Leah Weiss, a meditation expert at Stanford University, has been leading a weekly guided meditation and discussion group here for a year.
Similar scenes are happening at VA clinics in Texas, Virginia, upstate New York and Michigan. These projects look at several different types of meditation — mindfulness, transcendental — to see what works in treating PTSD.
This particular technique is called "compassion cultivation training." Weiss, who helped develop it, tells the men to think of a person they care about and to "allow yourself to feel the presence of this person." There's a phrase Weiss repeats, like a mantra: "That person is just like me."
"Consider that, just like me, this person's had ups and downs in his or her life. Just like me, this person's had goals and dreams," she says.
The idea here is that in combat, the way to stay safe is to think of everyone as a potential threat. Fear and distrust are default. But with PTSD, it stays that way, even after combat is over. The soldier with PTSD has lost the ability to relate to people as just people. Compassion meditation is about getting that ability back, learning to see oneself in others.
'Just Like Me'
After about 20 minutes of this, Weiss brings the meditation to an end. The men open their eyes, readjust in their chairs and stretch a little. Weiss opens up the discussion.
The Vietnam vets talk first. Some say they'd never even heard of PTSD until a few years ago. Now that they're getting treatment, it's like they're making up for lost time.
"The idea, of you saying, 'just like me,' that does a lot for me in a sense because I know how I'd like to be treated or how I want to feel," says John Montgomery, who has a bushy gray mustache and a tattoo of a scorpion on each forearm. "So if I'm showing that to somebody else, I find myself looking at me a little better and being satisfied with what I see."
Montgomery says he knows that what the meditation is teaching him sounds incredibly basic: Treat others the way you want to be treated; it's Human Relationships 101. And yet, it's completely at odds with the person the Vietnam War trained him to be.
"You're in a situation where you don't negotiate.
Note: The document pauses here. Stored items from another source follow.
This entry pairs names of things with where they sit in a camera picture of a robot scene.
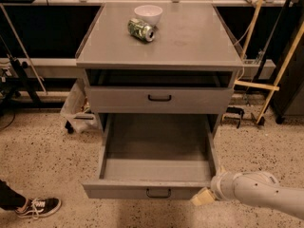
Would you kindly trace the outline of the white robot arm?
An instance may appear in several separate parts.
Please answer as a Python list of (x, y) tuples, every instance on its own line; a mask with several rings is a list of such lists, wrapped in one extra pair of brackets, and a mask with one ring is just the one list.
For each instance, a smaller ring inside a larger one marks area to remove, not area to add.
[(200, 189), (191, 198), (196, 206), (216, 200), (238, 200), (247, 206), (270, 208), (304, 219), (304, 189), (281, 186), (266, 171), (228, 172), (221, 168), (211, 179), (211, 186)]

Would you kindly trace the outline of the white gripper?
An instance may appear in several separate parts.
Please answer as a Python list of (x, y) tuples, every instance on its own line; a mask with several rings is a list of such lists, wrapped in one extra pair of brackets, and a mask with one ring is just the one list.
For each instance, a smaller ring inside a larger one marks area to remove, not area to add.
[(206, 187), (200, 189), (191, 202), (201, 206), (213, 203), (216, 198), (222, 201), (235, 200), (235, 180), (240, 176), (241, 173), (227, 171), (221, 166), (211, 180), (211, 190)]

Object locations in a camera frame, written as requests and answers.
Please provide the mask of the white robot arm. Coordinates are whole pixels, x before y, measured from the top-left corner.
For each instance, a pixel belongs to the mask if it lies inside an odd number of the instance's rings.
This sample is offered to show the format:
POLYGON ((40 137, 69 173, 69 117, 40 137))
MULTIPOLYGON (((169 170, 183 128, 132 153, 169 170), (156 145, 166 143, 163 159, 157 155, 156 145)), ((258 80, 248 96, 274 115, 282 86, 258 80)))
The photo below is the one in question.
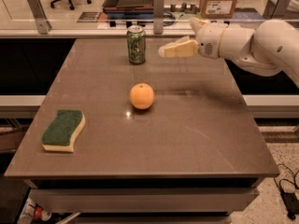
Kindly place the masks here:
POLYGON ((299 32, 283 20, 268 20, 257 28, 190 19, 195 38, 184 36, 159 48, 165 58, 226 59, 262 77, 284 72, 299 87, 299 32))

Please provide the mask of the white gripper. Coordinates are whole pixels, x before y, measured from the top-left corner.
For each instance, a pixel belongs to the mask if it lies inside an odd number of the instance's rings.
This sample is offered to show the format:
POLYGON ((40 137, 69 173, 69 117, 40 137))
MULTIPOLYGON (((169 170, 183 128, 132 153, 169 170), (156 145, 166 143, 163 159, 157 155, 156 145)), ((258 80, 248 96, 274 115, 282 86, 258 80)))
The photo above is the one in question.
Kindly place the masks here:
POLYGON ((198 52, 203 57, 218 59, 221 37, 224 30, 228 27, 226 23, 218 23, 190 18, 190 26, 196 34, 196 40, 188 36, 168 43, 158 49, 158 54, 165 58, 187 58, 193 57, 198 52))

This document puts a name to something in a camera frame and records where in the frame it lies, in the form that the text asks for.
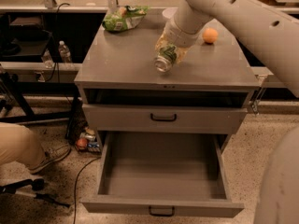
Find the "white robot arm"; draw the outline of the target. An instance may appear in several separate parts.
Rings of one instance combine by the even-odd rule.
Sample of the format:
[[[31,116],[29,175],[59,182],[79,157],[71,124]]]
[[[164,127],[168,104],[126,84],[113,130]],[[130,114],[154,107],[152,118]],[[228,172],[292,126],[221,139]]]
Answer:
[[[212,19],[224,25],[295,96],[299,96],[299,23],[257,0],[180,0],[156,49],[191,47]],[[254,224],[299,224],[299,127],[270,155]]]

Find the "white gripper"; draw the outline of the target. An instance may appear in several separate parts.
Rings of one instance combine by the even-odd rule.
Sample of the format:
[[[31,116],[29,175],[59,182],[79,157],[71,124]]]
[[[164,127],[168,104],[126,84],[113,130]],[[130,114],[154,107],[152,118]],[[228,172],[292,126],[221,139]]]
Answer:
[[[194,45],[198,39],[199,32],[202,25],[197,23],[194,28],[187,31],[184,28],[179,28],[174,18],[171,18],[164,27],[164,32],[161,34],[155,45],[155,50],[159,51],[161,48],[166,47],[169,43],[174,44],[176,47],[176,63],[181,63],[188,52],[188,47]]]

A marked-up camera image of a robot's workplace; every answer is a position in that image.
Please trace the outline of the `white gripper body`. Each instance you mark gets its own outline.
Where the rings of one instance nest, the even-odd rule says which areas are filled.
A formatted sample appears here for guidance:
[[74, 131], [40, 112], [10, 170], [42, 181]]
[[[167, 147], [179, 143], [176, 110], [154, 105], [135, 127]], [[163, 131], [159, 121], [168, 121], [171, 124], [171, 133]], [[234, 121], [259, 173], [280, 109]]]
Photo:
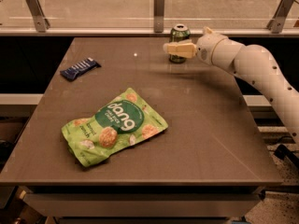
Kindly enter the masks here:
[[216, 47], [221, 41], [227, 39], [227, 36], [216, 33], [205, 33], [202, 35], [196, 43], [197, 58], [208, 65], [215, 65], [218, 67], [224, 67], [228, 65], [228, 62], [223, 58], [221, 52], [215, 51]]

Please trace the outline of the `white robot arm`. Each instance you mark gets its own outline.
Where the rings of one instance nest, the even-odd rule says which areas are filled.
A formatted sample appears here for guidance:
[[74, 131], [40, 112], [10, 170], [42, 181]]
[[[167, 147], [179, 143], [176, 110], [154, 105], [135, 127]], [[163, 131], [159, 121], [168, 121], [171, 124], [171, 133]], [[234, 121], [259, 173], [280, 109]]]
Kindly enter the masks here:
[[164, 51], [183, 58], [197, 57], [246, 81], [271, 104], [293, 141], [299, 143], [299, 92], [282, 74], [272, 53], [259, 45], [245, 46], [208, 27], [196, 43], [190, 39], [164, 44]]

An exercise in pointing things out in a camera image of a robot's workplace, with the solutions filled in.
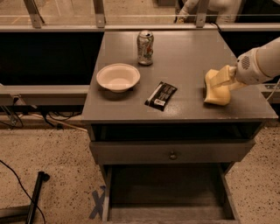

You either make it or you don't," he says, "because we were taught to survive."
When he came home, Montgomery says, he had forgotten how to be a son, a parent, a friend. This lasted for decades.
John Perry, a soft-spoken Vietnam vet from Phoenix, steps in.
"It's pretty much just a self-imposed prison," he says. His story is much the same as Montgomery's.
"I didn't talk to anybody. No one would ask me any questions about it. I wouldn't answer if they did," Perry says. "So isolation has been my problem for 40 years."
Breaking The Spell
No one says it out loud, but it's clear what these vets are saying to the younger guys in the room: Fail to deal with this now, and we are your future — decades of isolation, substance abuse, ruined relationships.
Those are the stakes for Iraq vet Brojas, who sits across the room from Perry and Montgomery. This discussion has thrown him into a memory so intense and real, it's like he isn't even in the room.
"Knowing the fact that there's a man running from you, and you unload [your weapon] ... and he's dead right in front of you," he says. "It's a close-combat situation when that happens. And it's hard."
Dorene Loew, the director of the Menlo Park trauma program, steps in. She knows that every time Brojas relives this memory, he falls deeper under its spell. She needs to bring him back.
"You're not there right now. You're right here," Montgomery tells Brojas. "You're in this environment, here."
Montgomery knows exactly what to say.
"I mean, it'll take time. It's like a wave coming. It'll subside," he says.
It works. Brojas comes back and calms down. He says he'll be back for more meditation sessions, and he's finding other ways to ground himself, like taking deep breaths.
Meanwhile, Montgomery has done something he thought he had forgotten how to do: feel compassion. In a few weeks, he'll leave this program and go back to his family — a different man, he hopes, than he was when he came here.